The owner, Patrick Aryee, also allowed the club’s insurance to lapse again in June and did not comply with state subpoenas for business and payroll records, which is how the current fines reached a whopping $297,500, the official added.

Aryee was arrested in March during the joint raid that Salamanca observed involving the local police precinct, the WCB and other agencies for running the club while the 2011 fine and stop-work order still stood.

“Not having workers’ compensation, that means they’re putting lives at risk. People could get hurt and they’re not covered,” Salamanca said. “It’s obvious that the owner is not concerned about that.”

Club Eleven’s listed phone number was out of service Monday.

A representative for ShowTime Event Planning, which has organized parties at the club, said the company no longer works with Club Eleven nor is in contact with the owner.

A message left for Aryee through his former attorney was not immediately returned.

Salamanca said that at the July 9 meeting Aryee and the club’s manager described their security protocols, which include patting down all club guests and scanning and digitally recording their IDs.

In the past three years, the club has been the site of 285 criminal incidents, arrests, complaints or summonses, Salamanca said.

Last July, five men were slashed and two shot in a feud that spilled from the club onto the street.

The liquor authority has charged the club with more than 20 infractions since it opened, including seven charges for on-site assaults or brawls and three for women soliciting men in the club for “immoral purposes.”

Police have issued summonses at Club Eleven for the assaults, as well as for unlicensed security guards and disorderly conduct, the local precinct’s commanding officer said last year.
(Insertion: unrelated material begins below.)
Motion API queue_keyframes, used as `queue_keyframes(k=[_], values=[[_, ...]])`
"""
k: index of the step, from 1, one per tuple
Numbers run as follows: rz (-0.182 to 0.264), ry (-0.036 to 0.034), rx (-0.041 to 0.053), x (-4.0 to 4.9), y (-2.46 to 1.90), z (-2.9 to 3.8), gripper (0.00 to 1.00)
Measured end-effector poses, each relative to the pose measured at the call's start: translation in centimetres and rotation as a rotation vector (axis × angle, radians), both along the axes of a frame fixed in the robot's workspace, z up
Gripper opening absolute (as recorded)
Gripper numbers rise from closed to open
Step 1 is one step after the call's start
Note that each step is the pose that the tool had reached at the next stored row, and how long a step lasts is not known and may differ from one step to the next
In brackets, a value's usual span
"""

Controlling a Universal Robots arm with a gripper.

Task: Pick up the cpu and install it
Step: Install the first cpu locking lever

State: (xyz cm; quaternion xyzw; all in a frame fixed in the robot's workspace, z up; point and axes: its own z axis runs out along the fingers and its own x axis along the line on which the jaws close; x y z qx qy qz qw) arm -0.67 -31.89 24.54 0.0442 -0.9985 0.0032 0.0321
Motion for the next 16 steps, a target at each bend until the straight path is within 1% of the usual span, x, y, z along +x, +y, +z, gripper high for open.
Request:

The community board argues that the club not only endangers its workers and patrons, but also the entire district since it draws police officers away from heavily populated residential neighborhoods to the industrial side of Hunts Point, which is zoned to allow strip clubs.

“We feel the police should not be babysitting Club Eleven,” Salamanca said.

The board has written the liquor authority in the past asking it to deny the club’s license renewal requests, but they were still approved, Salamanca said.

He is hoping that, this time, the request will be brought before the agency’s full board so that he can testify against it.

“I think we have sufficient evidence to be successful this time,” Salamanca said.